What you are asked to do> Nothing in the records below should be altered in the copy, although the pictures must be left out.

Records shown START

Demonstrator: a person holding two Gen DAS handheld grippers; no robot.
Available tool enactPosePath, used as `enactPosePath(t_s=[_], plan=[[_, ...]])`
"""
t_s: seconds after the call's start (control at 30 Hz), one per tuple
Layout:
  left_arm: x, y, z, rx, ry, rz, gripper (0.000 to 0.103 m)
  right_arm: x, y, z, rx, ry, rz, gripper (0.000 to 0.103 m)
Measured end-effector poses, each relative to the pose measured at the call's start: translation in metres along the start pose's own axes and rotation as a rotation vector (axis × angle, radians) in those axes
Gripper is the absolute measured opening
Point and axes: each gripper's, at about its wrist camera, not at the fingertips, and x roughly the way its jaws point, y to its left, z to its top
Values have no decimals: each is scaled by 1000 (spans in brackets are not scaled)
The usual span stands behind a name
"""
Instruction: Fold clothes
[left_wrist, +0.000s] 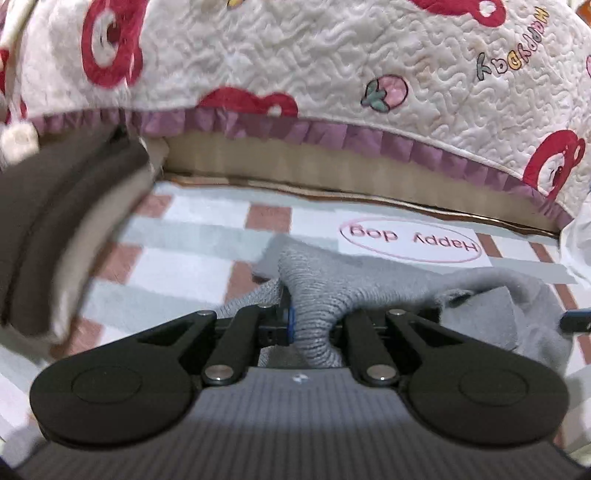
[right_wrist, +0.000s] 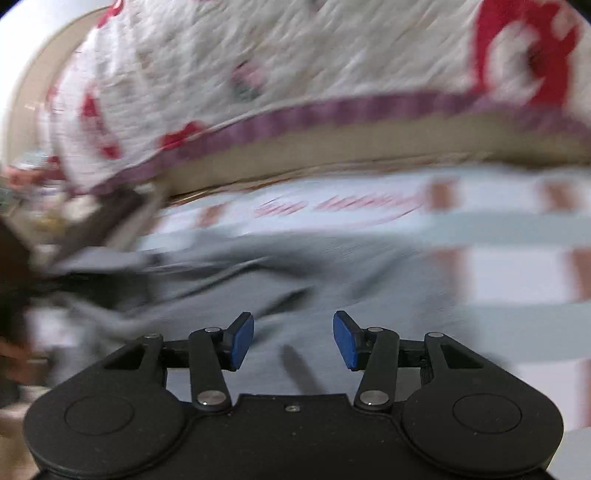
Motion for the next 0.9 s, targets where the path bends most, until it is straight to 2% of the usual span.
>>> enactPosePath(t_s=[0.07,0.13,0.2,0.33,0.47,0.5,0.57,0.6,0.63,0.67,0.7,0.77,0.9], plan=[[4,1,-2,-19,6,-29,6,18,10,-1,0,46,56,62],[2,2,-1,-29,-15,-49,6,38,23,-7,-67,103,66,64],[-2,4,3,-46,-33,-71,6,57,50,-20,-308,146,-31,64],[2,10,6,-85,-17,-116,6,70,83,-37,-620,59,-178,67],[8,17,11,-111,1,-154,6,72,93,-34,-720,-1,-227,75],[10,18,13,-111,4,-159,6,76,92,-32,-735,3,-225,79],[15,19,16,-111,10,-167,6,84,86,-26,-724,-11,-199,80],[18,18,19,-94,10,-167,6,88,83,-23,-718,-18,-185,76],[21,16,23,-67,8,-165,6,90,80,-18,-699,-28,-155,67],[25,15,28,-41,6,-162,6,92,79,-11,-676,-32,-124,36],[27,13,33,-16,-1,-162,6,93,78,-4,-651,-36,-94,13],[31,13,48,24,-26,-161,6,93,86,14,-606,-77,-64,8],[40,27,95,5,-103,-142,6,92,121,73,-643,-221,-54,7]])
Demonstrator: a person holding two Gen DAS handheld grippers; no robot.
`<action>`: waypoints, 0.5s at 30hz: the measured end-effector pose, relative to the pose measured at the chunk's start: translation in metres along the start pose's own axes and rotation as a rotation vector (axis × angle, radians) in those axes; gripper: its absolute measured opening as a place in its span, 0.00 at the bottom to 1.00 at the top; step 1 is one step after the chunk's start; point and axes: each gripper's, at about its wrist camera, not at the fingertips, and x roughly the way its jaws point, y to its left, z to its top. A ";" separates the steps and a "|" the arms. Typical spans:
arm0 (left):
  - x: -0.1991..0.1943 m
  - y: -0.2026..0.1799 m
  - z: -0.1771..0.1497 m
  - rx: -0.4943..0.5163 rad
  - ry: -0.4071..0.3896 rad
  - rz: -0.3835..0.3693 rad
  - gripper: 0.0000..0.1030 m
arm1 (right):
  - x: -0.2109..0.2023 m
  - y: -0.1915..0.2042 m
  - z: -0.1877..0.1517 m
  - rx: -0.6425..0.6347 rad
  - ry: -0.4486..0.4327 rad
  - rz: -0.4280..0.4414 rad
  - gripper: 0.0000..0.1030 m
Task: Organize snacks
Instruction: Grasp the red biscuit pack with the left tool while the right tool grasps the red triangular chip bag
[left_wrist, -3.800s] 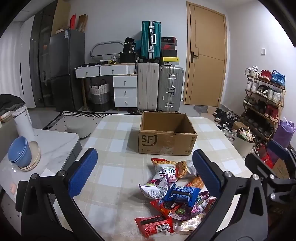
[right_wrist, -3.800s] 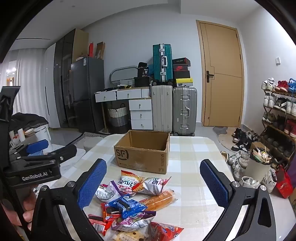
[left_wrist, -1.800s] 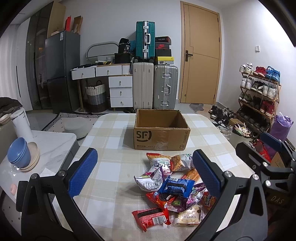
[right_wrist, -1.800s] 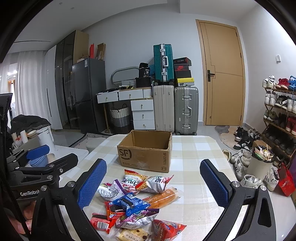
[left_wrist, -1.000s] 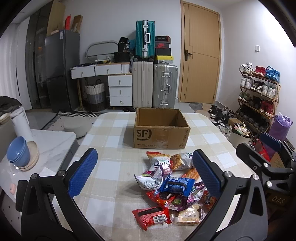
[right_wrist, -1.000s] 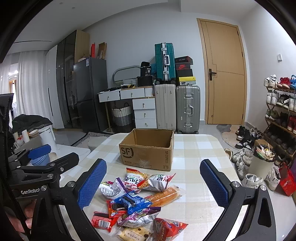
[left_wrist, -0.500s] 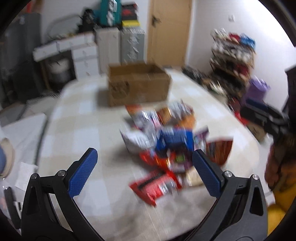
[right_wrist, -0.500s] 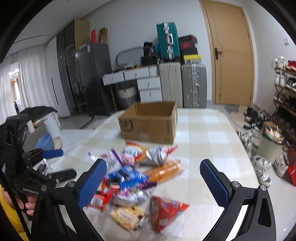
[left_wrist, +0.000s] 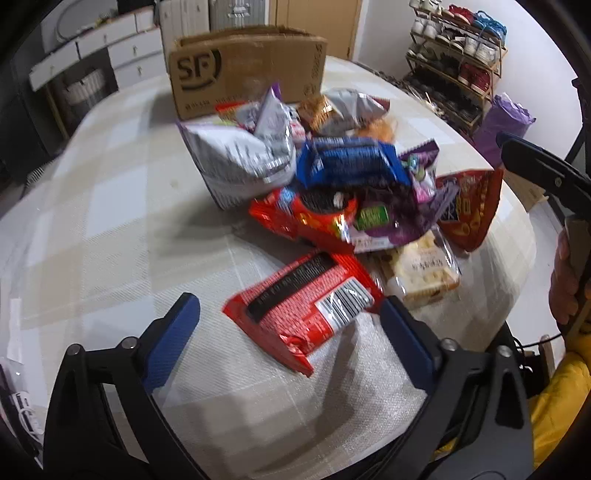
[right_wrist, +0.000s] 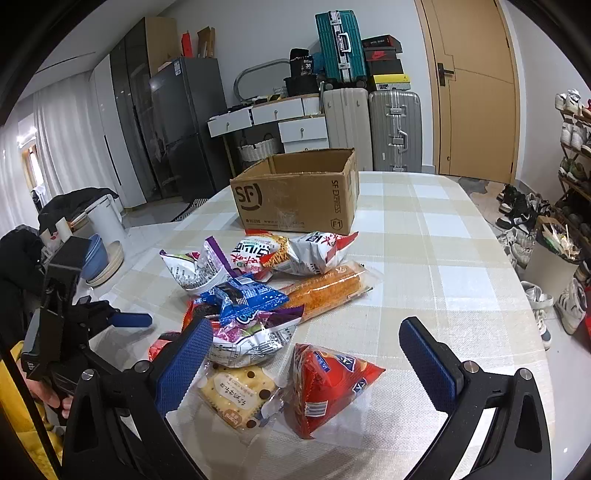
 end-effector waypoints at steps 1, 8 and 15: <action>0.001 0.001 0.000 -0.007 0.000 -0.016 0.88 | 0.000 0.000 0.001 0.003 0.006 0.001 1.00; -0.005 0.003 -0.007 -0.025 -0.013 -0.074 0.68 | 0.012 -0.007 -0.008 0.044 0.071 0.065 1.00; -0.013 0.004 -0.011 -0.014 -0.043 -0.110 0.45 | 0.018 -0.009 -0.015 0.062 0.097 0.079 1.00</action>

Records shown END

Problem solution>
Demonstrator: a person holding two Gen DAS handheld grippers; no robot.
Available tool enactPosePath, used as `enactPosePath(t_s=[_], plan=[[_, ...]])`
"""
t_s: seconds after the call's start (control at 30 Hz), one per tuple
Layout:
  left_arm: x, y, z, rx, ry, rz, gripper (0.000 to 0.103 m)
  right_arm: x, y, z, rx, ry, rz, gripper (0.000 to 0.103 m)
Measured end-effector poses, each relative to the pose measured at the call's start: translation in metres along the start pose's own axes and rotation as a rotation vector (axis × angle, radians) in those axes
Gripper is the absolute measured opening
Point and axes: each gripper's, at about its wrist camera, not at the fingertips, and x roughly the way its jaws point, y to its left, z to its top
Values have no decimals: each is scaled by 1000 (spans in brackets are not scaled)
The usual span stands behind a name
"""
Instruction: Fold clothes
[left_wrist, +0.000s] 
[right_wrist, +0.000s] 
Motion for the next 0.9 s, targets where the path bends most, until it is straight to 2% of the usual span.
>>> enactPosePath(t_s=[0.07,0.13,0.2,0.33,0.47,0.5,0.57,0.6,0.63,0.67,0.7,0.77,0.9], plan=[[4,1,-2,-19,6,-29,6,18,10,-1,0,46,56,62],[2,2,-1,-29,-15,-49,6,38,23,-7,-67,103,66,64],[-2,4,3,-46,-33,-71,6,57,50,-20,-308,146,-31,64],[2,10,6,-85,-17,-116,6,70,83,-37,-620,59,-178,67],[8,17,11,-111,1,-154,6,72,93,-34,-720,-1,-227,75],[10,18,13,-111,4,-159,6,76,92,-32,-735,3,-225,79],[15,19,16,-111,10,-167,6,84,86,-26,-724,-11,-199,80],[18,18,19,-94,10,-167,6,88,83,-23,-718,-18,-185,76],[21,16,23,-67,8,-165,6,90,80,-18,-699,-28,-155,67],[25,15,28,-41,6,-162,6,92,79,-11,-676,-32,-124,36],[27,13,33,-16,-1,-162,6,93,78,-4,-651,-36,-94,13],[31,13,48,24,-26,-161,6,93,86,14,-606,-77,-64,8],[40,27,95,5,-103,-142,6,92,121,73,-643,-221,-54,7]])
Demonstrator: a person holding two Gen DAS handheld grippers; no robot.
`<action>`: waypoints, 0.5s at 30hz: the measured end-effector pose, relative to the pose measured at the chunk's start: translation in metres along the start pose's own axes and rotation as a rotation vector (axis × angle, radians) in those axes; gripper: its absolute measured opening as a place in its span, 0.00 at the bottom to 1.00 at the top; step 1 is one step after the chunk's start; point and axes: each gripper's, at about its wrist camera, not at the fingertips, and x roughly the way its jaws point, y to its left, z to its top. A ";" separates the steps and a "|" the arms. Typical spans:
arm0 (left):
  - x: -0.1991..0.1943 m
  - y: -0.2026..0.1799 m
  - z: -0.1771..0.1497 m
  - rx: -0.4943..0.5163 rad
  - ry: -0.4071..0.3896 rad
  - rz: -0.3835..0.3693 rad
  - gripper: 0.0000..0.1030 m
arm1 (right):
  - x: -0.2109..0.2023 m
  - y: -0.1915..0.2042 m
  - z: -0.1877..0.1517 m
  - rx: -0.6425..0.6347 rad
  - ry: -0.4486..0.4327 rad
  - rz: -0.4280..0.4414 rad
  - gripper: 0.0000..0.1030 m
Task: Organize snacks
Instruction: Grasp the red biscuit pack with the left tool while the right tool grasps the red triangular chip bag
[left_wrist, -3.800s] 
[right_wrist, -3.800s] 
[left_wrist, -1.800s] 
[right_wrist, -1.800s] 
[left_wrist, -1.000s] 
[right_wrist, -1.000s] 
[left_wrist, -0.500s] 
[right_wrist, -0.500s] 
[left_wrist, +0.000s] 
[right_wrist, +0.000s] 
 end-effector waypoints at steps 1, 8 and 15: <action>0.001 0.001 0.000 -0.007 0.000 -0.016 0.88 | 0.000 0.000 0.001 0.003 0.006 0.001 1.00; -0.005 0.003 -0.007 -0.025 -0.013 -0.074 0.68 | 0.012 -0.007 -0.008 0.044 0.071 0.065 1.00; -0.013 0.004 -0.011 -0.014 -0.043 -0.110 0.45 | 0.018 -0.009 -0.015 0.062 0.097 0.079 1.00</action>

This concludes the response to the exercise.